Wide open aperture + focusing on something close is absolutely the hardest possible thing you can ask of your focusing system... a 70% hitrate is good.
Your 5D mark III is a new camera, and the 50mm STM is a new lens... combine them both for more accurate autofocus (more accurate than older body-lens combinations).

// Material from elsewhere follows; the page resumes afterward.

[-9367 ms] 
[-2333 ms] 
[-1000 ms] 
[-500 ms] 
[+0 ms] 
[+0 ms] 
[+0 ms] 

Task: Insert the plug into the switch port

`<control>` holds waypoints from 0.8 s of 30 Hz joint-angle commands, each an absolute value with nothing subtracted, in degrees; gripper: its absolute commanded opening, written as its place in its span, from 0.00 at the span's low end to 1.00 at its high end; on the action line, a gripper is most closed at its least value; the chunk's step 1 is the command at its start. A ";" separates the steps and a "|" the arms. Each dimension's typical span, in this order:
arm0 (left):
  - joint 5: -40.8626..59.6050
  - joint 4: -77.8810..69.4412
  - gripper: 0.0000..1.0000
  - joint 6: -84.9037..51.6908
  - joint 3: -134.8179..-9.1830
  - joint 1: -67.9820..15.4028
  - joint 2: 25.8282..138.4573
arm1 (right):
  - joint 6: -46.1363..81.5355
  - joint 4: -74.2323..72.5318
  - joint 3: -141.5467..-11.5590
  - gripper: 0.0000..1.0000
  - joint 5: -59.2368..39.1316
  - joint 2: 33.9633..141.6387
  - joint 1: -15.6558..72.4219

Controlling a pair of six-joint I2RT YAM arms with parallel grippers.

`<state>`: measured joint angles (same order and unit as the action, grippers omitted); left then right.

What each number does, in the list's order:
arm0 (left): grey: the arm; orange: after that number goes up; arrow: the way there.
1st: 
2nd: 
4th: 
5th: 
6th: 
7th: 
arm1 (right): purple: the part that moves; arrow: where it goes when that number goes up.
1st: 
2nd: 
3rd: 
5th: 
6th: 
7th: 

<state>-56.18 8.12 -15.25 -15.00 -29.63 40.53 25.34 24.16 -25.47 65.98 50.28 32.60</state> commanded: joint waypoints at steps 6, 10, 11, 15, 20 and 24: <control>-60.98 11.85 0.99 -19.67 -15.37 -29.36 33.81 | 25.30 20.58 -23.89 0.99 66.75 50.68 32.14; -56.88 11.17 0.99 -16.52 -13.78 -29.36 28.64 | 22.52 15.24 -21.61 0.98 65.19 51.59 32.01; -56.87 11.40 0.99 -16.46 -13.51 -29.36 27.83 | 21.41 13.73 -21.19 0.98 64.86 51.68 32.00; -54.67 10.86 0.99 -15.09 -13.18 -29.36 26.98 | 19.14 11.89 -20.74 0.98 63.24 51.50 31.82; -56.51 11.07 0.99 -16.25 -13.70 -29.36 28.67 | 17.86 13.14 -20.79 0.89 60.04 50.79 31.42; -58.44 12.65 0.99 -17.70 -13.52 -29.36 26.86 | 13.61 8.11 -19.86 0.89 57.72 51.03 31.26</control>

Also... the lenses you list aren't exactly top of the line (or new besides the STM) in any sense.
You have the cheapest of the cheap - 50mm F1.8 II (made back in 1990)
Then you have the old and cheaper 85mm F1.8 (made in 1992)
and now the cheapest (but new) 50mm F1.8 STM

So we don't really have any new and wide aperture lenses for Canon besides the 50mm STM that was just released and the 35mm F2 IS << this is the lens I would compare autofocus accuracy with, since it is a new lens with a USM focus motor - but it is in a higher price range.


----------



## eninja (Jun 24, 2015)

You need to find the love to AFMA.
When doing manual AFMA (not using FoCal). You need to observe the photo that the subject is in the center of front blur and back equal blur area.
My 6D with 50L focus accurately at F1.2 even.


----------



## Sporgon (Jun 24, 2015)

I'm not at all convinced that the actual mechanical gearing of lenses such as the 85 f/1.8 are capable of repeating 100% accurate focus at f/1.8 on a close target. I seem to remember that Roger at Lens Rentals wrote something about lenses such as the 85/1.8 just not being able to mechanically match the (then new) cameras such as the 5DIII.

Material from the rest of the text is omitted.